D emander des références clients à un installateur de bornes ne sert à rien si la demande s’arrête à un book commercial ou à une liste de logos. L’objectif réel est de pouvoir échanger directement avec un client qui a déjà traversé le chantier, pour vérifier que ce que promet le devis correspond à ce qui se passe réellement une fois les bornes posées. C’est souvent à cette étape que se révèlent les écarts entre le discours commercial et la réalité du terrain.

Pourquoi une référence vaut plus qu’un book commercial

Un book de références bien présenté ne dit rien sur ce qui compte vraiment : les délais ont-ils été tenus, le budget a-t-il dérapé, le service après-vente répond-il quand une borne tombe en panne. Ces informations n’apparaissent presque jamais dans un support commercial, car l’installateur choisit naturellement les exemples les plus flatteurs. La seule façon de les obtenir est de parler directement à un client qui n’a aucun intérêt à enjoliver son retour d’expérience.

Pour un projet d’entreprise, cette vérification protège un engagement financier qui dépasse largement le prix affiché de la borne. Un chantier mal exécuté ou un SAV absent se traduisent par des coûts cachés, une indisponibilité du service et parfois une reprise de travaux facturée en plus. Vérifier les références en amont coûte une heure ; découvrir un problème après signature coûte beaucoup plus.

Quelles références demander précisément

Demandez au moins deux ou trois contacts directs, avec téléphone ou email, sur des sites comparables au vôtre en type de bâtiment et en volume de bornes installées. Un site tertiaire de taille proche donne une lecture plus utile qu’une installation résidentielle isolée, même si le secteur d’activité diffère.

Privilégiez des installations qui ont au moins six à douze mois de recul. Une borne posée il y a trois semaines ne permet pas de juger la fiabilité dans le temps : c’est justement sur la durée que se révèlent les pannes, les délais d’intervention réels et la tenue des engagements de maintenance. Une référence récente peut compléter le tableau, mais elle ne doit pas être la seule preuve fournie.

Les questions à poser au client référent

Une fois le contact obtenu, la valeur de l’échange dépend des questions posées. Cinq points reviennent systématiquement et méritent d’être creusés :

  • Les délais annoncés dans le devis ont-ils été respectés, et sinon de combien de temps le chantier a-t-il dérapé ?
  • Le budget final correspond-il au devis initial, ou y a-t-il eu des avenants non anticipés ?
  • Le service après-vente répond-il dans un délai raisonnable en cas de panne, et ce délai est-il tenu dans la réalité ?
  • Les bornes sont-elles disponibles la plupart du temps, ou le client constate-t-il des indisponibilités récurrentes ?
  • Si c’était à refaire, referait-il appel au même installateur pour un projet similaire ?

Ces questions évitent les réponses vagues du type « tout s’est bien passé ». Elles forcent le client référent à donner des faits vérifiables, ce qui est exactement ce dont vous avez besoin pour comparer plusieurs installateurs sur une base objective plutôt que sur une impression.

Les signaux d’alerte à ne pas ignorer

Certains comportements doivent alerter avant même d’aller plus loin. Un refus catégorique de fournir un contact direct, sans justification solide, est le premier. Des références qui datent toutes de moins de trois mois en sont un deuxième : elles ne permettent pas de juger la tenue dans le temps. Un troisième signal est l’absence de référence comparable à votre projet, par exemple uniquement des chantiers résidentiels pour un site tertiaire multi-bornes. Enfin, un écart net entre le discours commercial et le retour du client référent doit peser lourd dans la décision, même si le reste du dossier semble solide.

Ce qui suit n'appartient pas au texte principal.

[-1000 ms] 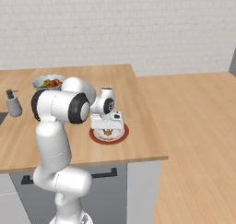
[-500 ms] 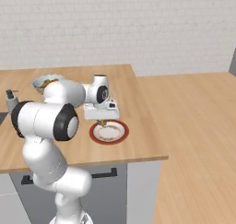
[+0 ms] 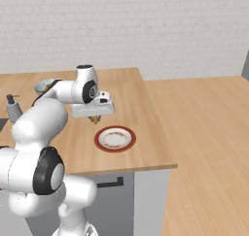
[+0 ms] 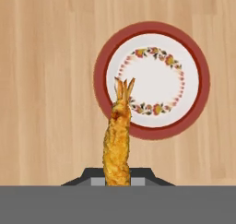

Croiser les références avec les preuves documentaires

Les références ne remplacent pas les vérifications documentaires, elles les complètent. Demandez la preuve de qualification IRVE de l’installateur, une attestation d’assurance décennale ou responsabilité civile professionnelle à jour, et l’ancienneté réelle de la structure. Les avis publics datés (Google, Trustpilot) donnent une tendance générale utile en filtre initial, mais un avis en ligne ne permet pas de poser de question précise : il doit venir en complément d’un échange direct, pas le remplacer.

Si l’installateur est jeune et n’a pas de références comparables

Une structure récente n’est pas nécessairement à écarter, mais l’absence de références comparables impose de renforcer les autres garanties. Demandez des références sur des chantiers électriques proches, même hors IRVE, pour juger la qualité d’exécution générale. Exigez des pièces techniques détaillées dans le devis, des garanties écrites explicites sur le matériel et la pose, et une clause de réception renforcée avec test de fonctionnement documenté avant le paiement du solde. Cette rigueur supplémentaire compense en partie l’absence d’historique vérifiable.